В детстве Исфахан пленял мое воображение. Даже сейчас я помню его широкие и пыльные улицы с тянущимися вдоль них рядами деревьев и великолепные арочные мосты над Зайендеруд – «рекой, дающей жизнь». Когда-то Исфахан был столицей царей из династии Сефевидов и родным городом самого могущественного правителя династии шаха Аббаса, построившего великолепные памятники, мечети, мосты и широкие зеленые проспекты, которыми город до сих пор знаменит. Исфахан был символом мощи и славы Сефевидов, а его название означало «половина мира». Именно Сефевиды, не желая иметь ничего общего с вражеской Османской империей, в шестнадцатом веке сменили официальную религию Ирана с суннитского ислама на шиитский.
Исфахан отличался от Тегерана столь же разительно, как отцовская линия моей семьи – от материнской. В Исфахане слои древнего прошлого сосуществовали в асимметричной гармонии: руины зороастрийского храма, безупречный голубой купол мечети, памятник славным царям Сефевидам. А Тегеран, в отличие от Табриза, Шираза и Хамадана, не мог похвастаться древним историческим прошлым. Эта маленькая деревня славилась лишь фруктовыми садами и свирепством местных жителей, но потом, в восемнадцатом веке, основатель династии Каджаров Ага Мохаммед-хан избрал Тегеран столицей. В городе мало что напоминало о древних победах или поражениях, а современным он стал лишь в наше время, при шахах Реза-шахе Пехлеви и его сыне Мохаммеде Резе. В лишенном грандиозного великолепия Исфахана Тегеране возникала иллюзия, что этот город можно трансформировать как угодно, в соответствии с любой фантазией, так как ему не надо было равняться на прошлое. Рядом с суровой красотой Исфахана он казался бесшабашным бродягой без роду без племени.
Шестеро из семерых братьев отца жили в Исфахане; его единственная сестра – в Ширазе. Ближе всего к нам был абу[6] Тораб, у которого было девять детей – пятеро сыновей и четыре дочери. Мы вечно гостили то у него, то в маленьком доме моей бабушки, где в саду рос виноград и гранаты. Деда я не помню: тот умер в 1948 году. Помню выложенный голубой плиткой фонтан в прохладном подвале у дяди, где летом нас укладывали на послеобеденный сон.

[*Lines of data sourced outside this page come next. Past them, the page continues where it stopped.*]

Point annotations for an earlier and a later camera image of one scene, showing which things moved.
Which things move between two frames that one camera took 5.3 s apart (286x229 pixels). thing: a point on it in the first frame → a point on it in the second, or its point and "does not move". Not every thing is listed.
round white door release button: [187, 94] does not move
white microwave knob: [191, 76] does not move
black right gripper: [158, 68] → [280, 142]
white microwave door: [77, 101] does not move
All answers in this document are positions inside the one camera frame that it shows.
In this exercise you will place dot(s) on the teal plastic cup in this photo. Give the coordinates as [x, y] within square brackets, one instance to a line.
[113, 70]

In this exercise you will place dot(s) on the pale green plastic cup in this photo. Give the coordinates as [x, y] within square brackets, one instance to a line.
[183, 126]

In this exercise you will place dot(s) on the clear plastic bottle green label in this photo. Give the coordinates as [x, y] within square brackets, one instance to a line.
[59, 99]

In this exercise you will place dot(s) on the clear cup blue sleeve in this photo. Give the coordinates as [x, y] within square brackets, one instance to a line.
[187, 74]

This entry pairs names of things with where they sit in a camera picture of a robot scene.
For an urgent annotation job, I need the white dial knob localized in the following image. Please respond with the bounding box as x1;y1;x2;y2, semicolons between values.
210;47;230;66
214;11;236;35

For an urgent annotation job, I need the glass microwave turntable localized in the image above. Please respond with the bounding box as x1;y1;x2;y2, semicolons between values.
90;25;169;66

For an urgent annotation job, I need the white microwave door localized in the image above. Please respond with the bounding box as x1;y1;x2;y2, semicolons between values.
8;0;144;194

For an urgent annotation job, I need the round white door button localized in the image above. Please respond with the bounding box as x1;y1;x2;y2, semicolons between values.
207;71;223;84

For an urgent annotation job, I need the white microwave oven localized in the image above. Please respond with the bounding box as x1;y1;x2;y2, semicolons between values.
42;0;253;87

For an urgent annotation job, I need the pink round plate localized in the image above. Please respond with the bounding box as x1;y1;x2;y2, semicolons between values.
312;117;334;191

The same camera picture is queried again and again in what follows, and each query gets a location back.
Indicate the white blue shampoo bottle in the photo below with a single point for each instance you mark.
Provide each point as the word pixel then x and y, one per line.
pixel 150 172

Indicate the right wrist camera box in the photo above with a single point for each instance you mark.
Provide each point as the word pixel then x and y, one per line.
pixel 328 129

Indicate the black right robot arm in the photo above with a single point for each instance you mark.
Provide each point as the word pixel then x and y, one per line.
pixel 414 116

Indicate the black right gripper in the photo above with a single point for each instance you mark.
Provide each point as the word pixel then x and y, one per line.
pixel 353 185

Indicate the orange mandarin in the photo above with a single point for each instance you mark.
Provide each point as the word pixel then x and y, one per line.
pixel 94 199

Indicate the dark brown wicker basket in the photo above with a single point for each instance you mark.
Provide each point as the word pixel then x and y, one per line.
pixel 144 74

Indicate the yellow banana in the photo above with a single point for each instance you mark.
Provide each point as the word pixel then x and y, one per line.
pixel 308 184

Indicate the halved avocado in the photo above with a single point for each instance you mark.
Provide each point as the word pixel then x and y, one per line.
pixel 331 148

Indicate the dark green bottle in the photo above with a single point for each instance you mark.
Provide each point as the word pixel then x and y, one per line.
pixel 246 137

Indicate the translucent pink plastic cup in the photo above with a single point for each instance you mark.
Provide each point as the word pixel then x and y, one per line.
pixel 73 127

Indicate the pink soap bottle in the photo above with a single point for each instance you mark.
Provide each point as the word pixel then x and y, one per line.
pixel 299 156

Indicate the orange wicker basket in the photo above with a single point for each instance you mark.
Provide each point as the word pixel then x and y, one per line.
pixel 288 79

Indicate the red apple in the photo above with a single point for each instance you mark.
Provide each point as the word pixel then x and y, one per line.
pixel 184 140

Отцовская семья практиковала суровую аскезу, которая пугала меня не меньше, чем одержимость хорошими манерами и престижным общественным положением, свойственная семье матери. Семья отца так никогда и не приняла мою мать: они притворялись кроткими и гостеприимными, но на деле держали ее на расстоянии вытянутой руки. Не то чтобы они относились к ней плохо – напротив, они были очень любезны, – но не заметить их молчаливое неодобрение было нельзя. Мать, в свою очередь, относилась к ним со снисхождением и входила в их дом с легкой неуверенностью и, пожалуй, даже вызовом.
У вас те же проклятые гены, говорила она нам с Мохаммадом, когда была нами недовольна; то же самое относилось и к отцу. И когда мы приезжали в Исфахан, становилось ясно, чьи гены нам нравились больше. Дядюшки и кузены одним количеством уменьшали ее авторитет: за одним обедом или ужином их могло собраться с два десятка. Со временем мать стала все реже ездить в Исфахан, а мы, невзирая на ее возражения, – все чаще.